Overview of EDI in Healthcare

Electronic Data Interchange (EDI) is the standardized, machine-to-machine exchange of healthcare billing, payment, eligibility, and administrative data using ASC X12 formats mandated under HIPAA in the United States. These Healthcare EDI transaction sets let providers, payers, and clearinghouses communicate consistently without manual rekeying.

In practice, your system maps data from the EHR or practice management system into an X12 file, validates it against claim submission standards, transmits it securely, and reconciles payer responses. Transactions travel in “envelopes” (ISA–IEA, GS–GE, ST–SE) over secure transports such as SFTP, AS2, or APIs.
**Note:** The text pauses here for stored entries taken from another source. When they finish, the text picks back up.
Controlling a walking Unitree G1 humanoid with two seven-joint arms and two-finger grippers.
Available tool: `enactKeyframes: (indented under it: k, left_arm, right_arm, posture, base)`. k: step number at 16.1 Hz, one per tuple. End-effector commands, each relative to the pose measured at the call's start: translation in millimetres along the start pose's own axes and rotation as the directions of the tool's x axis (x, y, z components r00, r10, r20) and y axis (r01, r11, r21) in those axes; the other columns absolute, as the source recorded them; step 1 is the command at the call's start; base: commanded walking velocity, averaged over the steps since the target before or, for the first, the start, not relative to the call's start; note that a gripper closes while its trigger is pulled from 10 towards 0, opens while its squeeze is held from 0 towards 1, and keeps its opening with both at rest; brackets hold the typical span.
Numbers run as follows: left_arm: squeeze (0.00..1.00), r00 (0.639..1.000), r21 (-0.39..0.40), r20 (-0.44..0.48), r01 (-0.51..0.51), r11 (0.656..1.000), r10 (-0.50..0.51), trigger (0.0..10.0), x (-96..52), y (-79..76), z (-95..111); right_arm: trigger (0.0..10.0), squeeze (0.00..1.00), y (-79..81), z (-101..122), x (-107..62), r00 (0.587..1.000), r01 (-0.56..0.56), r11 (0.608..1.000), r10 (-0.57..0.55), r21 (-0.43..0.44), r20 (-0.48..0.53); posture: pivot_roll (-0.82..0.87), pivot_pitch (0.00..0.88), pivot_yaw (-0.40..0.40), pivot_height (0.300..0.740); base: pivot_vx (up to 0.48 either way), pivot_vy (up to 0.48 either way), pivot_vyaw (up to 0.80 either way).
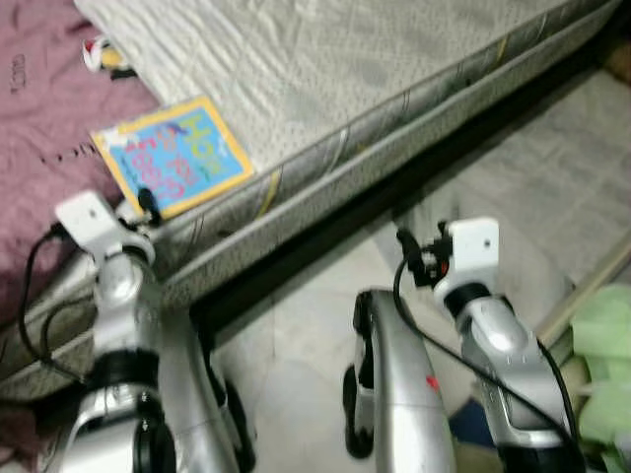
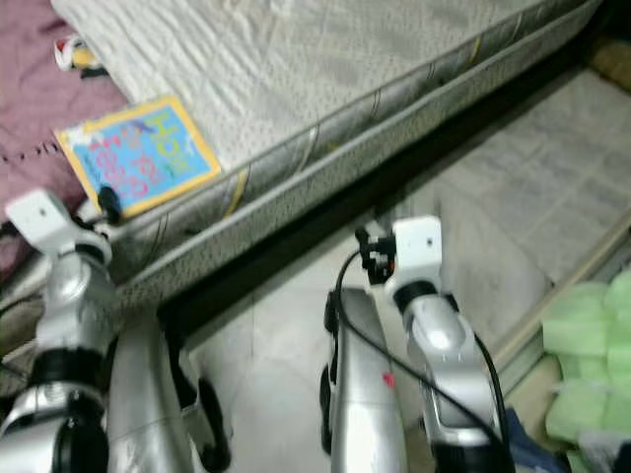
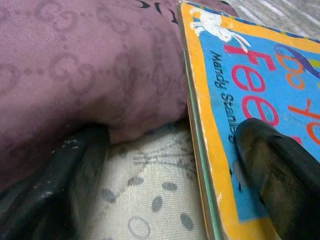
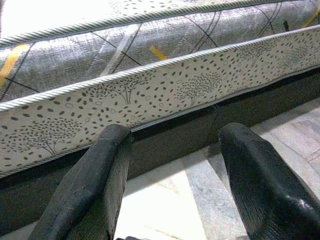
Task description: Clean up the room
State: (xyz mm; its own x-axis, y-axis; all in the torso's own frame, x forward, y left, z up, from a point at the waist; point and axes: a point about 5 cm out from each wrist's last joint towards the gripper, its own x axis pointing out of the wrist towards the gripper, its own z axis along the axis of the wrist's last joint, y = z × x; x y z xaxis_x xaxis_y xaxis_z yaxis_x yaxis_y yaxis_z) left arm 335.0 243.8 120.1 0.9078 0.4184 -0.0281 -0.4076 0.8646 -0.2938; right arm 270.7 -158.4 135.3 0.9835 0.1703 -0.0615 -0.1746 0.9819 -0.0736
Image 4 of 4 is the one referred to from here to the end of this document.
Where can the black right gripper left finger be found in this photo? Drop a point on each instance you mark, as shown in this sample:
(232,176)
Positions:
(80,185)

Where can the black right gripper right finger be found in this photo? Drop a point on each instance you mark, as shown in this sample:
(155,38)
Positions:
(267,185)

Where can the black bed base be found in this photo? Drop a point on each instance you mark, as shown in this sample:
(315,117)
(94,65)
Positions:
(162,155)

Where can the white quilted mattress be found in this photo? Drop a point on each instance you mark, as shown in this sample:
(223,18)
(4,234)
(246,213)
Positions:
(160,82)
  • Create: Build the EDI transaction set from source data and payer companion guides.
  • Validate: Check syntax, code sets, balancing, and implementation rules.
  • Transmit: Send to a clearinghouse or directly to the payer.
  • Acknowledge: Receive functional acknowledgments (TA1, 997/999) and correct errors.
  • Respond/Reconcile: Post payer responses (e.g., 835, 271) and update workflows.

Functional acknowledgments confirm delivery and syntax, while business responses (such as a 277CA for claims or a 271 for eligibility) confirm processing outcomes. Strong governance, encryption, and audit trails protect PHI and sustain compliance.

Detailed Analysis of EDI 837

The EDI 837 is the HIPAA claim submission standard used to send healthcare claims from providers to payers or clearinghouses. It comes in three versions—837P (professional), 837I (institutional), and 837D (dental)—and carries all data needed to adjudicate services.

  • Key elements: Submitter/receiver IDs, billing and rendering provider NPIs, subscriber/patient demographics, payer identifiers, claim header (CLM), diagnosis codes (HI), service lines (SV1/SV2/SV3), dates (DTP), subscriber info (SBR), references (REF), and notes (NTE).
  • Workflow: You generate an 837 from your system, send it to the clearinghouse, receive a 999 (syntax) and often a 277CA (claim-level acceptance or rejection), and then track payer adjudication through status and remittance.

Validation matters. Ensure NPI and taxonomy accuracy, correct payer IDs, ICD-10 and CPT/HCPCS integrity, COB details, place of service, modifiers, and that charges, units, and totals balance. Companion-guide nuances can differ by payer; align your mapping and edits accordingly.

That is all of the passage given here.